Dann sehen wir, daß der Mensch durchaus nicht das ist, was er sich einbildet zu sein. Er hat nimmermehr das unbedingte Anrecht an die Seligkeit und an ein ewiges persönliches Fortleben in seiner Tasche *(Vortrag Nr. 20: Das jüngste Gericht). Der Ausdruck: „Wir sind alle Gottes Kinder“ ist in dem von den Menschen aufgefaßten oder gedachten Sinne falsch! Es ist nicht jeder Mensch ein Kind Gottes, sondern nur dann, wenn er sich dazu entwickelt hat.

Der Mensch wird als ein Geistkeim in die Schöpfung gesenkt. Dieser Keim trägt alles in sich, um sich zu einem persönlich bewußten Kinde Gottes entwickeln zu können. Dabei ist aber vorausgesetzt, daß er die entsprechenden Fähigkeiten dazu öffnet und pflegt, sie aber nicht verkümmern läßt.

Groß und gewaltig ist der Vorgang, und doch ganz natürlich in jeder Stufe des Geschehens. Nichts steht dabei außerhalb eines logischen Werdeganges; denn Logik ist in allem göttlichen Wirken, da dies vollkommen ist und alles Vollkommene der Logik nicht entbehren darf. Jeder dieser Keime des Geistes trägt gleiche Fähigkeiten in sich, da sie ja von einem Geiste stammen, und jede dieser einzelnen Fähigkeiten birgt eine Verheißung, deren Erfüllung unbedingt erfolgt, sobald die Fähigkeit zur Entwicklung gebracht wird. Aber auch nur dann! Das ist der Ausblick eines jeden Keimes bei der Saat. Und doch...!

Es ging ein Säemann aus, zu säen: Dort, wo das Göttliche, Ewige über der Schöpfung schwebt, und wo das Feinstofflichste der Schöpfung an das Wesenhafte reicht, ist die Fläche der Aussaat der menschlichen Geistkeime. Fünkchen gehen von dem Wesenhaften über die Grenze und versenken sich in den jungfräulichen Boden des feinstofflichen Teiles der Schöpfung, wie bei den elektrischen Entladungen eines Gewitters. Es ist, als ob die schaffende Hand des Heiligen Geistes Samenkörner ausstreut in das Stoffliche.

Während sich die Saat entwickelt und langsam der Ernte zureift, gehen viele Körner verloren. Sie gehen nicht auf, das heißt, sie haben ihre höheren Fähigkeiten nicht entwickelt, sondern sind verfault oder verdorrt und müssen sich im Stofflichen verlieren. Die aber aufgegangen sind und über die Fläche emporstreben, werden bei der Ernte streng gesichtet, die tauben Ähren von den vollen Ähren geschieden. Nach der Ernte wird dann nochmals sorgfältig die Spreu von dem Weizen getrennt.
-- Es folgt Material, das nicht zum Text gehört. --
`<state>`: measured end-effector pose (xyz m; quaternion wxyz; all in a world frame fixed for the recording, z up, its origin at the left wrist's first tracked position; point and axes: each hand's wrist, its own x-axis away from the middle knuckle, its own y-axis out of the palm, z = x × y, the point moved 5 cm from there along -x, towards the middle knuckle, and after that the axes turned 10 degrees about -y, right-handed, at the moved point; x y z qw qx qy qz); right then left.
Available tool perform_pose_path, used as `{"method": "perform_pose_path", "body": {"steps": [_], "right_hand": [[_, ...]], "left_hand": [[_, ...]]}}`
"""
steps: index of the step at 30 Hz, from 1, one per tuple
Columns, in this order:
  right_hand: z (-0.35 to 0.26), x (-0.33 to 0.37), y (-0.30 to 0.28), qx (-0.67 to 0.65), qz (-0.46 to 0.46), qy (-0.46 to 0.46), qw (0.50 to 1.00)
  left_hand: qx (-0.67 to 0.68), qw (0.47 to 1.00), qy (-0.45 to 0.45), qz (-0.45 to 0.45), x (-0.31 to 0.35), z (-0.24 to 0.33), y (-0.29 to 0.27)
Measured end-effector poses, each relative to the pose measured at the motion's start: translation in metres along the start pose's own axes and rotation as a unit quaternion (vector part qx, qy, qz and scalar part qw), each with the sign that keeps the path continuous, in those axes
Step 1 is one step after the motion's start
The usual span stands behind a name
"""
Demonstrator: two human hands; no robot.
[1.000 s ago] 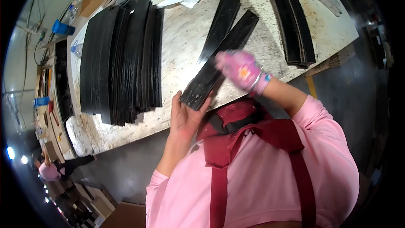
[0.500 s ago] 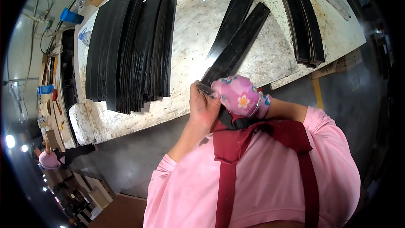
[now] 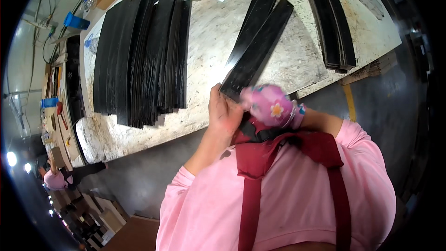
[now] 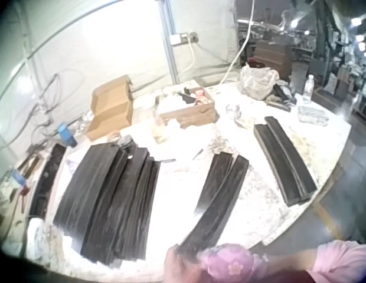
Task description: The person scrapes the edges and surfaces of long, dark wooden boards with a small metal tool, handling the boards one at a time and placing them in stacks on a workbench.
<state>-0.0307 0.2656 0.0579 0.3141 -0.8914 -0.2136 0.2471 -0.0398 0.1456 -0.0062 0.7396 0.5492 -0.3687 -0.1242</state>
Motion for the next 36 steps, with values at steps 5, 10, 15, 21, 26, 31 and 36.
{"method": "perform_pose_path", "body": {"steps": [5, 10, 15, 21, 26, 31, 36], "right_hand": [[0.015, -0.008, -0.039, -0.062, 0.006, 0.093, 0.994], [0.045, -0.025, -0.046, 0.169, -0.016, 0.009, 0.985], [0.138, -0.044, -0.068, 0.216, -0.021, 0.200, 0.955], [0.221, -0.020, -0.134, 0.116, 0.120, 0.320, 0.933], [0.193, -0.036, -0.094, 0.176, 0.016, 0.246, 0.953], [0.211, -0.035, -0.149, 0.244, 0.038, 0.303, 0.920], [0.225, 0.000, -0.132, 0.070, 0.173, 0.234, 0.954]], "left_hand": [[-0.025, 0.993, -0.025, 0.115, 0.005, 0.008, 0.012], [-0.163, 0.974, -0.017, 0.159, 0.002, 0.010, 0.013], [-0.226, 0.954, -0.006, 0.197, 0.034, 0.009, 0.016], [-0.266, 0.942, -0.042, 0.202, 0.043, 0.008, 0.020], [-0.295, 0.927, -0.046, 0.228, 0.054, 0.013, 0.008], [-0.320, 0.924, -0.081, 0.194, 0.056, 0.023, 0.011], [-0.257, 0.921, -0.243, 0.161, 0.008, 0.019, 0.011]]}}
So ist das Bild des Werdeganges im großen. Um nun den freien Willen zu erkennen, müssen wir den eigentlichen Werdegang des Menschen eingehender verfolgen:

Als Oberstes, als Reinstes ist in seinem Glanze das Ewige, Göttliche, der Ausgangspunkt von allem, der Anfang und das Ende, umgeben von dem lichten Wesenhaften.

Wenn nun Funken aus dem Wesenhaften überspringen in den Boden des feinstofflichen Ausläufers der stofflichen Schöpfung, so schließt sich um diesen Funken sofort eine gasige Hülle von der gleichen Stoffart dieser zartesten Region des Stofflichen. Damit ist der Geisteskeim des Menschen eingetreten in die Schöpfung, die wie alles Stoffliche der Veränderung und dem Zergehen unterworfen ist. Er ist noch karmafrei und wartet der Dinge, die da kommen sollen.

Bis in diese äußersten Ausläufer hinein reichen nun die Schwingungen der starken Erlebnisse, die inmitten der Schöpfung in all dem Werden und Vergehen ununterbrochen vor sich gehen.

Wenn es auch nur die zartesten Andeutungen sind, die diese gasige Feinstofflichkeit wie ein Hauch durchziehen, so genügen sie doch, das empfindsame Wollen in dem Geisteskeime zu wecken und aufmerksam zu machen. Er verlangt, von dieser oder jener Schwingung zu „naschen“, ihr nachzugehen, oder, wenn man es anders ausdrücken will, sich von dieser mitziehen zu lassen, das einem sich anziehen lassen gleichkommt. Darin liegt die erste Entscheidung des vielseitig veranlagten Geisteskeimes, der nun je nach seiner Wahl hier oder dorthin gezogen wird. Dabei knüpfen sich auch schon die ersten zartesten Fäden zu dem Gewebe, das für ihn später sein Lebensteppich werden soll.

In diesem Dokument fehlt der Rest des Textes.